Amid rising tensions at the Texas-Mexico border, three of Gov. Abbott’s primary challengers sat down with Texas Scorecard as part of our Uncut Conversations series to discuss their plans for strengthening border security.
Former State Sen. Don Huffines committed to building a physical barrier along the border and explained how his previous experience as a legislator would benefit his strategy.
“I’ve got a clear plan to secure the border. … I’m going to finish Trump’s wall, and I’m going to build it for hundreds of miles,” said Huffines. “I’ve been at the border three times in the last 90 days or so, and I was on the committee in Austin in the Senate for border security, so I’m … quite familiar with the situation. This is a disaster, as you know; this is a true invasion.”
Additionally, Huffines explained that his strategy to decrease illegal border crossings would rely on state resources instead of federal resources.
“The key to my plan is I will never ask permission from the federal government to secure the Texas border,” said Huffines. “It’s not going to happen. This is our border. … I’m going to engage the entire Texas military, over 20,000, and we’re going to secure the river. We’re going to immediately return all illegals to the Mexico side of the river when they get on our side.”

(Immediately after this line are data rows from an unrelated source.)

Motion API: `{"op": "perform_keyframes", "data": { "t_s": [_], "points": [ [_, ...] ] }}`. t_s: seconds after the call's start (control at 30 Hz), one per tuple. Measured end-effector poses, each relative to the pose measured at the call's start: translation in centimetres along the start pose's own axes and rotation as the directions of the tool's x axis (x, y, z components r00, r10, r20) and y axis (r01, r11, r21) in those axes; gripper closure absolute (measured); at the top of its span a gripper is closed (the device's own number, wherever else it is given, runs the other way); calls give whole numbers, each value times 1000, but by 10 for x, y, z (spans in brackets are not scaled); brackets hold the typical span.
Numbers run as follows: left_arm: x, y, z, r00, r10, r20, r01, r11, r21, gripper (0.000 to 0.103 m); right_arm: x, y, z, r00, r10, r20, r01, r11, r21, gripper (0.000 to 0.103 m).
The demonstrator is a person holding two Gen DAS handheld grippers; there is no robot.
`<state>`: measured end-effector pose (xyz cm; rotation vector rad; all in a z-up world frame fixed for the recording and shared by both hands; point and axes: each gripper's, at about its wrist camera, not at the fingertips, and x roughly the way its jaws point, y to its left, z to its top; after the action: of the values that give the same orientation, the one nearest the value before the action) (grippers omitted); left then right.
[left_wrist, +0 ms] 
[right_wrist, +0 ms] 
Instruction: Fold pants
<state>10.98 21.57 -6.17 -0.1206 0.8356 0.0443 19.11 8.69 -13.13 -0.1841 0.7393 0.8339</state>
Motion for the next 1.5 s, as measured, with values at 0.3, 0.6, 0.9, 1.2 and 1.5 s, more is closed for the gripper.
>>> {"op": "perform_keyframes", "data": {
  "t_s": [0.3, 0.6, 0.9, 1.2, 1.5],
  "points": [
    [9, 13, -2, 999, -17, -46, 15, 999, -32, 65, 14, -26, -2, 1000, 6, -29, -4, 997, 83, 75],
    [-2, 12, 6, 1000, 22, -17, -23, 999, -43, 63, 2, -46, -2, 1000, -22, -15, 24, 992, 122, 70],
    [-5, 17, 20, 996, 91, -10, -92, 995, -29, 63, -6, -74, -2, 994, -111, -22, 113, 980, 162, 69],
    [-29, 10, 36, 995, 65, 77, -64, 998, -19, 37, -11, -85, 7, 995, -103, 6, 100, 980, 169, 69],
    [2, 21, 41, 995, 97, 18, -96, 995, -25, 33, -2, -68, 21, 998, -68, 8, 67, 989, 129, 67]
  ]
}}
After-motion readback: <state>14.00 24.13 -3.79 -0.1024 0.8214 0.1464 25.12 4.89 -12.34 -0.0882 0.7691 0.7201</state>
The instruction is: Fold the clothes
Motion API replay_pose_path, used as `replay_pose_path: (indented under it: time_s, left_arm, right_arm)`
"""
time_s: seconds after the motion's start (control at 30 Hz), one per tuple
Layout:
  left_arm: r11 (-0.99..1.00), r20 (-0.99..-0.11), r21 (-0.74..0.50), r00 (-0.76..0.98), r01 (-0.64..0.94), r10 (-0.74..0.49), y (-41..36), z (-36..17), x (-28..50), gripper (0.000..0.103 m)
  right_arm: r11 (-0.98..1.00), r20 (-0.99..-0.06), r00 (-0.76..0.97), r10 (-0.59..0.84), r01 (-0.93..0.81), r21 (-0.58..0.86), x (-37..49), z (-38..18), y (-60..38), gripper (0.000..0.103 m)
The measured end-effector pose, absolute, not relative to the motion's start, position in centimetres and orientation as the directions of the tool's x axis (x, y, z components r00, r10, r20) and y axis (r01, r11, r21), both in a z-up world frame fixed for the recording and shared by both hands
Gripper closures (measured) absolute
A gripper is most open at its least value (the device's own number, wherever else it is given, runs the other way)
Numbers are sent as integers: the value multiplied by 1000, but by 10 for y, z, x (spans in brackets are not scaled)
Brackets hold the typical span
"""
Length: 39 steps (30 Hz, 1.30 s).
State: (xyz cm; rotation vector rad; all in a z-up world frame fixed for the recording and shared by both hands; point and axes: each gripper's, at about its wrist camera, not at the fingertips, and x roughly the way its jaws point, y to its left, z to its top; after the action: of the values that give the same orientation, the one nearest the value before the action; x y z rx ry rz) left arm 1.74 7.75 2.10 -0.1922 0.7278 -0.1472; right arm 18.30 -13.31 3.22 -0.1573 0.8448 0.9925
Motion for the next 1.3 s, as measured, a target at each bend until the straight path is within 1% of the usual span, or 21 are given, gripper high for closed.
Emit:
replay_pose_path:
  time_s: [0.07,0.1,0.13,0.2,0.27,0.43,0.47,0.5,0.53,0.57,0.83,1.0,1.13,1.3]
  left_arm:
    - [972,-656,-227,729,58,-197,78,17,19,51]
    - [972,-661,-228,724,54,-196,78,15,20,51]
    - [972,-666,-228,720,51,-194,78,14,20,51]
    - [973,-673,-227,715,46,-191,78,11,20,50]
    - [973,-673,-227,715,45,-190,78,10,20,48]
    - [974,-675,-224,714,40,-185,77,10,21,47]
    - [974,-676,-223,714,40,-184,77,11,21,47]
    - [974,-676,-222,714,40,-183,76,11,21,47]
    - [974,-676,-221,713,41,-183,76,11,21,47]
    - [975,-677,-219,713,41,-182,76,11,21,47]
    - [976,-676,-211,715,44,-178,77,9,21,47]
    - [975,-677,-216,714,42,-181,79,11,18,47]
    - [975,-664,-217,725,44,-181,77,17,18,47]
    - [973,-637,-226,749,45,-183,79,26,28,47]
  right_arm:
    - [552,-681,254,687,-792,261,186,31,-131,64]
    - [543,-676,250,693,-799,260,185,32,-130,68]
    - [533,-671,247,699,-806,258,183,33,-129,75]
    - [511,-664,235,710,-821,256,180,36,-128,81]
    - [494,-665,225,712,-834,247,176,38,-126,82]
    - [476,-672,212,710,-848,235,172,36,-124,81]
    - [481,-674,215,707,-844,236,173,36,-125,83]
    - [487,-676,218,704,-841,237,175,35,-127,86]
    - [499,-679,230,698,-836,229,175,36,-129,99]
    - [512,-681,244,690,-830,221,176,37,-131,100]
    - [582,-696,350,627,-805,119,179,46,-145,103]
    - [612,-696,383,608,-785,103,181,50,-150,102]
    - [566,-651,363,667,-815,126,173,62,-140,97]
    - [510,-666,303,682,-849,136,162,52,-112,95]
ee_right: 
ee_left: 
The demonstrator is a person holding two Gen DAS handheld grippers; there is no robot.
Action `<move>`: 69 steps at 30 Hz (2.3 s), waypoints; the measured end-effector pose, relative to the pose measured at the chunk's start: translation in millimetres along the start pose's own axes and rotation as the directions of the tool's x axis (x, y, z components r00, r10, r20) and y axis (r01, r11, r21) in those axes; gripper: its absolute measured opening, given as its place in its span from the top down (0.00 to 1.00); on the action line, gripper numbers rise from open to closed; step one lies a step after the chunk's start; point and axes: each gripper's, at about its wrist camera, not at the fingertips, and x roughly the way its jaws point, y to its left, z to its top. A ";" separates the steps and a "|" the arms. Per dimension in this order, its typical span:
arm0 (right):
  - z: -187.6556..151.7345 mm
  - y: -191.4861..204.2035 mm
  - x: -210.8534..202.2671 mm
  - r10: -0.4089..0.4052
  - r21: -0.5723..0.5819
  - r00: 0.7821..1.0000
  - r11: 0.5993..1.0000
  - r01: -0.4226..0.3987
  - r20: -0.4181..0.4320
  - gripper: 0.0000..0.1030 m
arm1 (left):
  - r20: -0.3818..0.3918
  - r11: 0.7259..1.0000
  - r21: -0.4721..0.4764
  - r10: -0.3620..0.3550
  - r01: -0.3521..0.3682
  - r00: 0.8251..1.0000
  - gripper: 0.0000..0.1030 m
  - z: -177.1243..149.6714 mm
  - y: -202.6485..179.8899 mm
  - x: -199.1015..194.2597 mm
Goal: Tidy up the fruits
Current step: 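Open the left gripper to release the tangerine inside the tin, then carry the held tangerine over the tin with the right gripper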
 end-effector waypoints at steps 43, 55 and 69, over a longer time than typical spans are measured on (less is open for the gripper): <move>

Lt. Colonel Allen West also expressed his belief that strengthening border security would require more than just a physical barrier.
“I sat down with some former Army officers who were military planners, and we did a mission analysis,” said West. “You’ve got to have the boots on the ground to provide that deterrent force along with integrated systems like ground sensors and aerial surveillance systems.”
West also criticized Gov. Abbott’s failed Operation Lone Star, in which Texas National Guard troops were deployed to the border in an effort to decrease illegal crossings, drug smuggling, and human trafficking.
“It falls way short,” said West. “I’ve been down there day and night on the border, and I see the National Guard of Texas just standing there and observing. In some cases, we’ve seen the National Guard helping people out of the rafts coming across into the state of Texas. That’s not guarding our border. So they don’t have the right mission, they don’t have the right rules of engagement.”
Media personality Chad Prather expressed his own disappointment with current policies surrounding the border and explained how the state could take more initiative.
“We have got to enable the citizens of Texas to protect their lands, protect their borders, protect their properties,” said Prather. “We’re in Texas and we’re not going to put up with invasion. This is a constitutional right that the governor has that in the case of an invasion when the federal government doesn’t defend the state, we have a right to defend our own.”
Prather also emphasized the need for a clear and comprehensive strategy focused on increasing security at Texas’ southern border.
“We’ve got to stand on that river both as law enforcement, both as a sovereign state, and as an empowered people and say, ’No, you’re not coming across.’ … We’ve got to detect, we’ve got to deter, we’ve got to detain, we’ve got to deport,” said Prather. “And at all costs, we’ve got to defend.”